Every line of the material below should be repeated exactly.

BEGIN GIVEN MATERIAL

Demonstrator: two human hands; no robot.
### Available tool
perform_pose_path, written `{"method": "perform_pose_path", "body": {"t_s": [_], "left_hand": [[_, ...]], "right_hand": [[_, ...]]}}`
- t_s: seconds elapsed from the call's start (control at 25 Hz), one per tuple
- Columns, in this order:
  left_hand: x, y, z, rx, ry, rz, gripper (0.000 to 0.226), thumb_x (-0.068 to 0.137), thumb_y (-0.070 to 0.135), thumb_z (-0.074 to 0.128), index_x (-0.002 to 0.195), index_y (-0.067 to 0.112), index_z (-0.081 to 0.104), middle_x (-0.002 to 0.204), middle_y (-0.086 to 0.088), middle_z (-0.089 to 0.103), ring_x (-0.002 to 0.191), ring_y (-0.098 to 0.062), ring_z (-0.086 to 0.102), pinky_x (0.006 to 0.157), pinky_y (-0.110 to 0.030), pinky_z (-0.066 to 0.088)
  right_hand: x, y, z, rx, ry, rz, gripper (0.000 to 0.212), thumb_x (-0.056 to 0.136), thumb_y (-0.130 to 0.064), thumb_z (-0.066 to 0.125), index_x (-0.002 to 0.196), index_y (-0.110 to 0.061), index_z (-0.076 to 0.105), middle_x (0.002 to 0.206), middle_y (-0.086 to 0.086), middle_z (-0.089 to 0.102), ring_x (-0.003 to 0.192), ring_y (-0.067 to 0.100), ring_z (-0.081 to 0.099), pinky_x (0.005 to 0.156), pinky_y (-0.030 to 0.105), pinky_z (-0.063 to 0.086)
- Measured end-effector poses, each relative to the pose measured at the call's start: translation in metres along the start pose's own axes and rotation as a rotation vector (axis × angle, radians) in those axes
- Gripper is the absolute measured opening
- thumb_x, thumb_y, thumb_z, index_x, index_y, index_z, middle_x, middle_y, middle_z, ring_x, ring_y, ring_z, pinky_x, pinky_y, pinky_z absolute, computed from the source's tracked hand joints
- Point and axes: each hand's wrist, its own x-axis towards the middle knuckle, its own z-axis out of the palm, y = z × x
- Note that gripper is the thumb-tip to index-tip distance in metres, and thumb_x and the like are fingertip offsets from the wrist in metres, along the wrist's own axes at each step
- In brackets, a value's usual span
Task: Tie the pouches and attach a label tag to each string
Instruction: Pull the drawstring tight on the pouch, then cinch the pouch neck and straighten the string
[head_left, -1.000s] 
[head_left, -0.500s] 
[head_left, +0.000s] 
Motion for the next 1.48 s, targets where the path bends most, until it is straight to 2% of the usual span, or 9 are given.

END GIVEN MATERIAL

FINAL ANSWER:
Demonstrator: two human hands; no robot.
### Available tool
perform_pose_path, written `{"method": "perform_pose_path", "body": {"t_s": [_], "left_hand": [[_, ...]], "right_hand": [[_, ...]]}}`
- t_s: seconds elapsed from the call's start (control at 25 Hz), one per tuple
- Columns, in this order:
  left_hand: x, y, z, rx, ry, rz, gripper (0.000 to 0.226), thumb_x (-0.068 to 0.137), thumb_y (-0.070 to 0.135), thumb_z (-0.074 to 0.128), index_x (-0.002 to 0.195), index_y (-0.067 to 0.112), index_z (-0.081 to 0.104), middle_x (-0.002 to 0.204), middle_y (-0.086 to 0.088), middle_z (-0.089 to 0.103), ring_x (-0.002 to 0.191), ring_y (-0.098 to 0.062), ring_z (-0.086 to 0.102), pinky_x (0.006 to 0.157), pinky_y (-0.110 to 0.030), pinky_z (-0.066 to 0.088)
  right_hand: x, y, z, rx, ry, rz, gripper (0.000 to 0.212), thumb_x (-0.056 to 0.136), thumb_y (-0.130 to 0.064), thumb_z (-0.066 to 0.125), index_x (-0.002 to 0.196), index_y (-0.110 to 0.061), index_z (-0.076 to 0.105), middle_x (0.002 to 0.206), middle_y (-0.086 to 0.086), middle_z (-0.089 to 0.102), ring_x (-0.003 to 0.192), ring_y (-0.067 to 0.100), ring_z (-0.081 to 0.099), pinky_x (0.005 to 0.156), pinky_y (-0.030 to 0.105), pinky_z (-0.063 to 0.086)
- Measured end-effector poses, each relative to the pose measured at the call's start: translation in metres along the start pose's own axes and rotation as a rotation vector (axis × angle, radians) in those axes
- Gripper is the absolute measured opening
- thumb_x, thumb_y, thumb_z, index_x, index_y, index_z, middle_x, middle_y, middle_z, ring_x, ring_y, ring_z, pinky_x, pinky_y, pinky_z absolute, computed from the source's tracked hand joints
- Point and axes: each hand's wrist, its own x-axis towards the middle knuckle, its own z-axis out of the palm, y = z × x
- Note that gripper is the thumb-tip to index-tip distance in metres, and thumb_x and the like are fingertip offsets from the wrist in metres, along the wrist's own axes at each step
- In brackets, a value's usual span
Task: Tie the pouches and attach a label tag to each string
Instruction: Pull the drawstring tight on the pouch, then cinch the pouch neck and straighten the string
[head_left, -1.000s] 
[head_left, -0.500s] 
[head_left, +0.000s] 
Motion for the next 1.48 s, targets where the path bends most, until it is straight to 2% of the usual span, or 9 are given.

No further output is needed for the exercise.